The Board shall allow each Executive Director a waiver of one hundred per cent (100%) tuition and materials and services fees for undergraduate credit courses at the University of Lethbridge, up to a maximum of 15 credit hours per semester. Co-operative courses will qualify for the Tuition Benefit.
An administration fee of $15.00 per semester course shall be charged to the Executive Director to a maximum of $45.00 per employee per semester.
Normal regulations on tuition and other course fee payments and deadlines will apply.
The taxation of the instruction fee support shall be in accordance with Canada Revenue Agency regulations.
Employees will be eligible for the Tuition Benefit during any unpaid leave that exceeds 22 working days. If, after returning from an unpaid leave, an employee who voluntarily leaves the service of the University of Lethbridge prior to the expiration of the term of the appointment or within 12 months from the initial date of return, whichever period is less, they will be required to refund a portion of the Tuition Benefit.

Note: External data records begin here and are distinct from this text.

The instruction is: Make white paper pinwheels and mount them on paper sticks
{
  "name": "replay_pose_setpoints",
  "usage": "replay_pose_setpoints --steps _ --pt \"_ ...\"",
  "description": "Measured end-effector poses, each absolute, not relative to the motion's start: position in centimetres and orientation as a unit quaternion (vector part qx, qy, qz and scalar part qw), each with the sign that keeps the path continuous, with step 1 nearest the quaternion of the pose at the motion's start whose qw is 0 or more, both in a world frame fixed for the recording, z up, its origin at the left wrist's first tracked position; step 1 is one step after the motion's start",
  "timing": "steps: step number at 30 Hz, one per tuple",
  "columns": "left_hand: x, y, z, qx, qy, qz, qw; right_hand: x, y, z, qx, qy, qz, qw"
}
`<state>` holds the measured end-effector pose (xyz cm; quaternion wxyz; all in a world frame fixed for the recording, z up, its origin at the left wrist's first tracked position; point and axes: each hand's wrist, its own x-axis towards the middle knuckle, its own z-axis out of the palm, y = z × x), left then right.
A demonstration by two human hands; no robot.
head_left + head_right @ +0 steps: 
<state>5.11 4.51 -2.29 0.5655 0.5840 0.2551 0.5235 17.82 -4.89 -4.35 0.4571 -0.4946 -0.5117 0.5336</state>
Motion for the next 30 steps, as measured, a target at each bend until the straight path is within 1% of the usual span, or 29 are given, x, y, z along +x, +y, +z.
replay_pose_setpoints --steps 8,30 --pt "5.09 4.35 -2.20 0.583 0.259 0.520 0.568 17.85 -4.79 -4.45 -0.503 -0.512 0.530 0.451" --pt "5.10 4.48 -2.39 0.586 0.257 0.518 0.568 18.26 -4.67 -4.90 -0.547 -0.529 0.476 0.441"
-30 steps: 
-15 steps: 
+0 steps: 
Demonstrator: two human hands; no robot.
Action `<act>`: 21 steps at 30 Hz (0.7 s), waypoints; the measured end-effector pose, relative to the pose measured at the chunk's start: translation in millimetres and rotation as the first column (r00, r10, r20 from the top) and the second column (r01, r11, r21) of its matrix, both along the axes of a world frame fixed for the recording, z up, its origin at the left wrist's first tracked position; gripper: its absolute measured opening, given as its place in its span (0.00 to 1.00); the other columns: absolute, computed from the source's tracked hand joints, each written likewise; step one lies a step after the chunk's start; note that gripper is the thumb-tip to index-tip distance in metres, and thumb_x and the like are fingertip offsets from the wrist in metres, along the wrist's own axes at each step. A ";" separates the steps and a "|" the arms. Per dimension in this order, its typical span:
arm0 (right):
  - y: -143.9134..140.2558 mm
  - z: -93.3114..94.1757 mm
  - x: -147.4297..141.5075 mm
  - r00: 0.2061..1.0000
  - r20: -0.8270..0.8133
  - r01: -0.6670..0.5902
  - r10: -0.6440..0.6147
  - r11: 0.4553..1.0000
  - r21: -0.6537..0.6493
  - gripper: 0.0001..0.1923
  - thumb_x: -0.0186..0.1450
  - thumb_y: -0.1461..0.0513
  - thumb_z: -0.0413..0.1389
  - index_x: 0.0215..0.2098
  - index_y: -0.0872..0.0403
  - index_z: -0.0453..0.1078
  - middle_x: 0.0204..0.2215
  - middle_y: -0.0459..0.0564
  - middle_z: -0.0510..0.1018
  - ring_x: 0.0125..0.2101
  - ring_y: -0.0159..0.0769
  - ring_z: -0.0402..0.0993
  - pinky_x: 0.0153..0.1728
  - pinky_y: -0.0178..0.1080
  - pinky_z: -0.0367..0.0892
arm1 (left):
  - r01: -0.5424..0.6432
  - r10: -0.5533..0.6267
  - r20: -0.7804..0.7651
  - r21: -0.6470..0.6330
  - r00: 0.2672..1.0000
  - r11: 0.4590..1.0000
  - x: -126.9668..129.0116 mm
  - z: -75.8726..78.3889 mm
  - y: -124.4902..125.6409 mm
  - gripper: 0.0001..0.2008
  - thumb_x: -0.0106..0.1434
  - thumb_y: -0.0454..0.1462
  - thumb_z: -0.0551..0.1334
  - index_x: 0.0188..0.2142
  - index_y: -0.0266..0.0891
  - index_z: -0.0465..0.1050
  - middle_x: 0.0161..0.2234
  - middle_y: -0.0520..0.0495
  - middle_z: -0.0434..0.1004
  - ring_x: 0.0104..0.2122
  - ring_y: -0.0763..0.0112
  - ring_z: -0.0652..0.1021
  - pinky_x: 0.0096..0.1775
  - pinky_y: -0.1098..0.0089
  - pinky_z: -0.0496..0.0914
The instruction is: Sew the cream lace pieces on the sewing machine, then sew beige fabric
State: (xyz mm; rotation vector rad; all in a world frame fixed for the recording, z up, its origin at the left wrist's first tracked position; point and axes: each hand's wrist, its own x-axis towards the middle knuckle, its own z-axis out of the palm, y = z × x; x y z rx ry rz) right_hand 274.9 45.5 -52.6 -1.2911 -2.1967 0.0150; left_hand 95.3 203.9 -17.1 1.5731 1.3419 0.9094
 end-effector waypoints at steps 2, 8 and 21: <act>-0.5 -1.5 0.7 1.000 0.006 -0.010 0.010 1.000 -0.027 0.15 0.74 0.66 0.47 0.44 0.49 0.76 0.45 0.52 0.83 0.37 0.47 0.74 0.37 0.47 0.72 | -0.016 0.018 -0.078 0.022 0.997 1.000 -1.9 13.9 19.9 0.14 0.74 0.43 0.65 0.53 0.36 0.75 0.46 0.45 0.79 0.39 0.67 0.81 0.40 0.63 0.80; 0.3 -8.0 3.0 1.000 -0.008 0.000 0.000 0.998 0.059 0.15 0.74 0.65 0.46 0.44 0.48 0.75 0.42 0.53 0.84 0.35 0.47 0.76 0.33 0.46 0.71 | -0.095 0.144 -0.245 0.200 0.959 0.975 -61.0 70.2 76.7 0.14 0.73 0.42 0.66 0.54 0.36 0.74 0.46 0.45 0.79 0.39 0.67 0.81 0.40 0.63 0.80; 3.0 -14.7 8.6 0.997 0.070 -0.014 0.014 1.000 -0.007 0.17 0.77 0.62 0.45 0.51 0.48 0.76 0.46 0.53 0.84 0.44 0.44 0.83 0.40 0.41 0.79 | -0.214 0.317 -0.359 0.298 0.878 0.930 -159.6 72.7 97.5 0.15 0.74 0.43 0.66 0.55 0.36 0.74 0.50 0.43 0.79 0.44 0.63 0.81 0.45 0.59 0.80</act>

DEPENDENT TUITION BENEFIT:
(Revised July 2011)
The spouse and dependents of an Executive Director shall be entitled to a fifty per cent (50%) reduction in tuition fees, including the materials and services fee, charged for undergraduate credit courses at the University of Lethbridge, up to a maximum of 15 credit hours per student per semester.
Where both parents are employees the Tuition Benefit for a dependent shall be 50%, depending upon any proration for part-time employment. Co-operative courses will qualify for the Tuition Benefit.
This above clause will not be in effect until the Fall 2015 semester. The Tuition Benefit will remain an additive to a maximum of 100% where both parents are UofL employees.
An administration fee of $15.00 per semester course shall be charged to the student, to a maximum of $45.00 per student per semester.
The spouse and dependents of an Employee with no less than one year of service, who dies while employed by the University shall be entitled to a waiver of one hundred per cent (100%) of the tuition, including the materials and services fee, for undergraduate credit courses undertaken at the University for a period of four (4) years following the death of the employee, up to a maximum of 15 credit hours per student per semester.
The definition of spouse and dependent shall be consistent with the definition used for entitlement to the Extended Health and Dental Plans. Reimbursement of Tuition Benefit is prorated for part-time employees.
Normal regulations on tuition and other course fee payments and deadlines will apply.
The taxation of the Tuition Benefit shall be in accordance with Canada Revenue Agency regulations.